__GOAL OF THE EXERCISE__
Your reply should consist of one number: how many lines below contain "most".

Source records

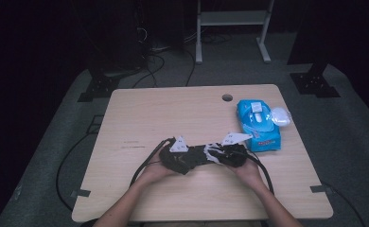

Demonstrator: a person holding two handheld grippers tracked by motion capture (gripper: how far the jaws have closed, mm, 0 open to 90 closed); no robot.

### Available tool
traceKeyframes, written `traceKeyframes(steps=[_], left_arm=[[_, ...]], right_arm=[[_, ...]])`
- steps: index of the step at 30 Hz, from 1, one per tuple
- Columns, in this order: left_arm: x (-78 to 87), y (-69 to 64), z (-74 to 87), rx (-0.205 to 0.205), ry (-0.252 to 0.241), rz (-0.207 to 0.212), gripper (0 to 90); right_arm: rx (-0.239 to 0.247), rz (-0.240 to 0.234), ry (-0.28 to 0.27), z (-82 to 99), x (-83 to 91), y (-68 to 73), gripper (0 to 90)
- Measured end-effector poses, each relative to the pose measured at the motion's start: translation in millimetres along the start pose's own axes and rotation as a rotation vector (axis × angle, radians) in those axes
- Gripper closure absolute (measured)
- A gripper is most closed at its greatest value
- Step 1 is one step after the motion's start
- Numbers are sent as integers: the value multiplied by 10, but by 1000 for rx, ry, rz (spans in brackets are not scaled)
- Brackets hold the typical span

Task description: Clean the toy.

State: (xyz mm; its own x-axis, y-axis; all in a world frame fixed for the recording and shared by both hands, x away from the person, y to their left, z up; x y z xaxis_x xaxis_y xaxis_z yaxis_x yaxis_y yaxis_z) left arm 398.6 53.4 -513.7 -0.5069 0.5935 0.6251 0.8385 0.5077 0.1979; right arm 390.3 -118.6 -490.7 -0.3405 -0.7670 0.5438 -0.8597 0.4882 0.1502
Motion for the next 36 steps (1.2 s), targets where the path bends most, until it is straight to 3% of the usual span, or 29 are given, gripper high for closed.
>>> traceKeyframes(steps=[3, 6, 12, 14, 16, 21, 23, 26, 28, 32, 34, 36], left_arm=[[-1, -1, -2, -2, 0, -1, 205], [-6, -11, -5, -3, -1, -6, 205], [-4, -42, -9, -27, 2, -2, 205], [-2, -59, -10, -33, 5, -4, 205], [-2, -55, -11, -30, 2, -3, 206], [-4, -53, -14, -21, 1, -2, 204], [-6, -52, -17, -19, -2, -1, 203], [-8, -50, -15, -27, 0, -4, 203], [-9, -52, -13, -33, 2, -8, 203], [-6, -51, -14, -23, 1, -11, 203], [-6, -38, -15, -15, 1, -14, 202], [-7, -25, -7, -22, 5, -22, 203]], right_arm=[[-25, 46, -12, 59, 109, -111, 817], [-50, 47, -22, 90, 155, -141, 818], [-29, -23, -36, 58, 31, 59, 824], [10, -34, -13, 34, -28, 159, 825], [9, -29, -10, 39, -9, 129, 825], [-23, 61, -23, 82, 134, -93, 823], [-39, 75, -29, 103, 166, -138, 821], [-50, 77, -38, 107, 152, -126, 822], [-63, 52, -49, 85, 116, -90, 822], [-60, 36, -36, 40, 58, -77, 823], [-81, 32, -33, 11, 26, -94, 824], [-63, 28, -12, -60, -58, -52, 826]])
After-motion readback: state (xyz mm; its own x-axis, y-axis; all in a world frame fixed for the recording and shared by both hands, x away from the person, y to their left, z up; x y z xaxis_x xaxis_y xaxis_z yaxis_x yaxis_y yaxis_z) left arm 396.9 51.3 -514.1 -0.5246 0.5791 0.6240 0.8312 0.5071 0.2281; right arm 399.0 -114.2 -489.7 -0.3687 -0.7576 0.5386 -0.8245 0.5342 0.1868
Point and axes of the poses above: each handheld gripper's, and its own axes: x roughly backward along the jaws, z roughly out of its underside, y roughly to its left, the point moved 6 cm from there along -x, roughly forward along the jaws, and after that the axes turned 11 degrees about -z, right-handed, at the moved point
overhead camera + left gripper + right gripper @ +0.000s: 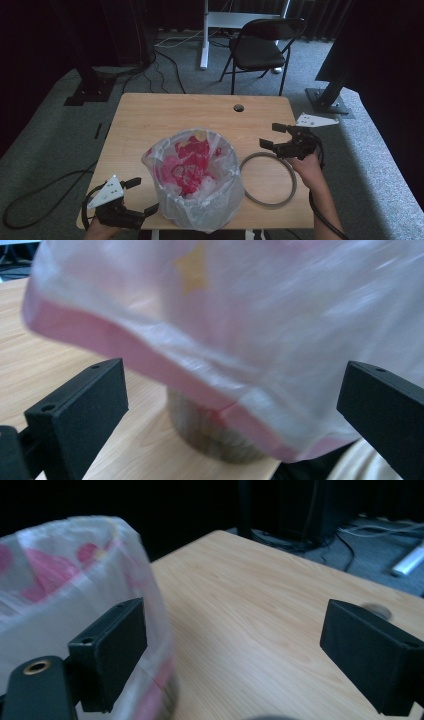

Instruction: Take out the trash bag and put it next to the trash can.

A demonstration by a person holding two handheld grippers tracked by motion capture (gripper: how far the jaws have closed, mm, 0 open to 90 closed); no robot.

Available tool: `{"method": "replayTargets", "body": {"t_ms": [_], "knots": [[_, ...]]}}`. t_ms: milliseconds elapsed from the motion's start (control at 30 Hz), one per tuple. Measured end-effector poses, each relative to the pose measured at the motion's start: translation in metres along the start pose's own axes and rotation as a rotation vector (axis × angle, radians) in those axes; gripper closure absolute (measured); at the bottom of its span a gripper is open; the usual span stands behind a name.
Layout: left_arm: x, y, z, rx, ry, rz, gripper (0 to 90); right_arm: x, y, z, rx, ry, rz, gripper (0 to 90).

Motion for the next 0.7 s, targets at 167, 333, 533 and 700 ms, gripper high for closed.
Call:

__OUTPUT OF THE EXERCISE__
2